Starting at the line that contains "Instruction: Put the" and stopping at the line that contains "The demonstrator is", restate each line of the records below exactly. Omit the pictures.

+ + + + + + +

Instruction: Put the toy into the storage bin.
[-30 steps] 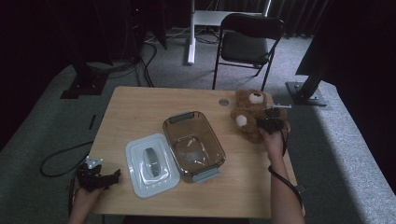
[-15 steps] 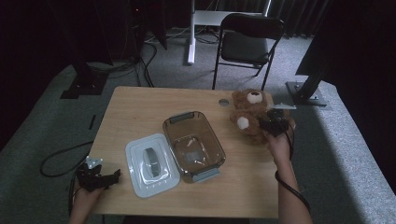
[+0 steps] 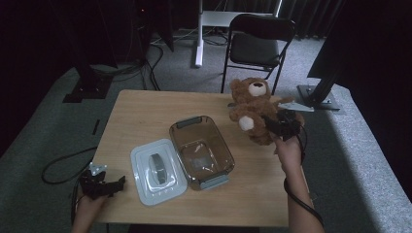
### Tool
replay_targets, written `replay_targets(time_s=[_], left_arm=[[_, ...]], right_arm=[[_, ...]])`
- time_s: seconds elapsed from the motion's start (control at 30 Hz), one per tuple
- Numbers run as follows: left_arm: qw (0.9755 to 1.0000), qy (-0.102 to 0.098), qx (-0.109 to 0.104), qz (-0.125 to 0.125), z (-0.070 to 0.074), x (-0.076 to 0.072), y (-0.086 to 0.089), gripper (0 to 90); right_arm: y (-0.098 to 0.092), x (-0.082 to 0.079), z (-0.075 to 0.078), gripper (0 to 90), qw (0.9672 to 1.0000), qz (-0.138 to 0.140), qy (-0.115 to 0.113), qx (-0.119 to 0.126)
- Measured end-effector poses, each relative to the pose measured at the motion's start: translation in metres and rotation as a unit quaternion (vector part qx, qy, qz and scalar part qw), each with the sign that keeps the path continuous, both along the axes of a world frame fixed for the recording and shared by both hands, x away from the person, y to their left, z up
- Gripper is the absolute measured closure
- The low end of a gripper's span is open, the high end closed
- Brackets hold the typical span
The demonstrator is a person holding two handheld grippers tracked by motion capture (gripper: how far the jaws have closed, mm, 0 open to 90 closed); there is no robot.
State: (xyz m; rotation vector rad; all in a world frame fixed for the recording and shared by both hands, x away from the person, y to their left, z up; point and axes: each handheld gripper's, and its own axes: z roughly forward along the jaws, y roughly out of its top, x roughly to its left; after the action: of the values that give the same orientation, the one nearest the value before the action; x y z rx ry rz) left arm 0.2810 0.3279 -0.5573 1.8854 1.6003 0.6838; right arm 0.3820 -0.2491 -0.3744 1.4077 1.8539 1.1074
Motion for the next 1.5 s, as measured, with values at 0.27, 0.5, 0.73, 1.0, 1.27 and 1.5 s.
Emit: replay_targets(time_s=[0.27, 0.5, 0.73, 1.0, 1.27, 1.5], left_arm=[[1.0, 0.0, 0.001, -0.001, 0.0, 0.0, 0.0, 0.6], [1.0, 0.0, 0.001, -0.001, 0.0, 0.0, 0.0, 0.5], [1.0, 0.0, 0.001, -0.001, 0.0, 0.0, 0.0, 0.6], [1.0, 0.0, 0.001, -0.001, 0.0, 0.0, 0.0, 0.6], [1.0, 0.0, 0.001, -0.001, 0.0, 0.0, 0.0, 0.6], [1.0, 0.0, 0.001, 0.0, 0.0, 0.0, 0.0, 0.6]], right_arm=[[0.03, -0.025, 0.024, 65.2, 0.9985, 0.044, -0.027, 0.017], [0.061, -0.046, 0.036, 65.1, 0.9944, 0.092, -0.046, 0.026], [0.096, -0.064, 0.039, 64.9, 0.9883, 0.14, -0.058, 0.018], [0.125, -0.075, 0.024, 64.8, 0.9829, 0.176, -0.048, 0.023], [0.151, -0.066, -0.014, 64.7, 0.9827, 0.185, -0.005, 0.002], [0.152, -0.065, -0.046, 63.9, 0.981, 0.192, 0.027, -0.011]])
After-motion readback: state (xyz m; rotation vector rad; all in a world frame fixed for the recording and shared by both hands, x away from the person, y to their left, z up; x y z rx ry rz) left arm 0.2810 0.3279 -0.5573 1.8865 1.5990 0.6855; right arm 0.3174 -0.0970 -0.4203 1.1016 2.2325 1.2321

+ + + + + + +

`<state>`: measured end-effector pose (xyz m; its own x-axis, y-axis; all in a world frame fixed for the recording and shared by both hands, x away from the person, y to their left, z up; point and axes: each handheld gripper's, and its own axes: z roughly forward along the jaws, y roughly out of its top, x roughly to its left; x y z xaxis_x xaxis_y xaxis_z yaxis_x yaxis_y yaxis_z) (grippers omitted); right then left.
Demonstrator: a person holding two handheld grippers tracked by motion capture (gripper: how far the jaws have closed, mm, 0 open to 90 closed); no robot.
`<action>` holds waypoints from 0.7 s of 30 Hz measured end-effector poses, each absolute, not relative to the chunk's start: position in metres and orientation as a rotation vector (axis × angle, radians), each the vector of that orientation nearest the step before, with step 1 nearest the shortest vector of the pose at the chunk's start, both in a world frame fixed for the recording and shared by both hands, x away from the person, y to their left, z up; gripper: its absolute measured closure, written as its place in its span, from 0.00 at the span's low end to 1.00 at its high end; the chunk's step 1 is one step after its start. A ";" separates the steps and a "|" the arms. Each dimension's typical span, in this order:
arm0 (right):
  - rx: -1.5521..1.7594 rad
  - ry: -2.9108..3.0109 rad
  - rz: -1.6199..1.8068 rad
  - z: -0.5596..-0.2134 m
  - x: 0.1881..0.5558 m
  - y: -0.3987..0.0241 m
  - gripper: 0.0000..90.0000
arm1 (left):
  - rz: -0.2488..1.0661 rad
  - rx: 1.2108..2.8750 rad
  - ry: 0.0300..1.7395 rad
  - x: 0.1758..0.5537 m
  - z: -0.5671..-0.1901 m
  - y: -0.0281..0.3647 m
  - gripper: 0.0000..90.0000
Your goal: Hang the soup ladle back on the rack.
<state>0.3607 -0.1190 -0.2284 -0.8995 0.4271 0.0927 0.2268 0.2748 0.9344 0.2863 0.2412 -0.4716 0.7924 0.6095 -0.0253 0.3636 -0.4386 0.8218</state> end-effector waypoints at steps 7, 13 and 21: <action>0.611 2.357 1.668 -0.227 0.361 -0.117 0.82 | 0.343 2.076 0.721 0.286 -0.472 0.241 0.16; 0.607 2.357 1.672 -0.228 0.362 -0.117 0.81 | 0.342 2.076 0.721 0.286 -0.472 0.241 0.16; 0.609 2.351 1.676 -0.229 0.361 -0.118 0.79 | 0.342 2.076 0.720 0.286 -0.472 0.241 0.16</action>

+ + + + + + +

**Solution to the problem:**
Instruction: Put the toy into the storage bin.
[-30 steps] 
[-15 steps] 
[+0 steps] 
### Tool
replay_targets, written `replay_targets(time_s=[_], left_arm=[[_, ...]], right_arm=[[_, ...]])`
- time_s: seconds elapsed from the motion's start (control at 30 Hz), one per tuple
- Numbers run as follows: left_arm: qw (0.9755 to 1.0000), qy (-0.102 to 0.098), qx (-0.109 to 0.104), qz (-0.125 to 0.125), z (-0.070 to 0.074), x (-0.076 to 0.072), y (-0.086 to 0.089), gripper (0 to 90); right_arm: y (-0.098 to 0.092), x (-0.082 to 0.079), z (-0.075 to 0.078), gripper (0 to 90), qw (0.9672 to 1.0000), qz (-0.138 to 0.140), qy (-0.115 to 0.113), qx (-0.119 to 0.126)
- Measured end-effector poses, each relative to the pose measured at the motion's start: translation in metres and rotation as a unit quaternion (vector part qx, qy, qz and scalar part qw), each with the sign that keeps the path continuous, both along the axes of a world frame fixed for the recording and shared by both hands, x away from the person, y to their left, z up
- Gripper is the absolute measured closure
- The low end of a gripper's span is open, the high end closed
- Brackets hold the typical span
The demonstrator is a person holding two handheld grippers tracked by motion capture (gripper: how far the jaws have closed, mm, 0 open to 90 closed); there is no robot.

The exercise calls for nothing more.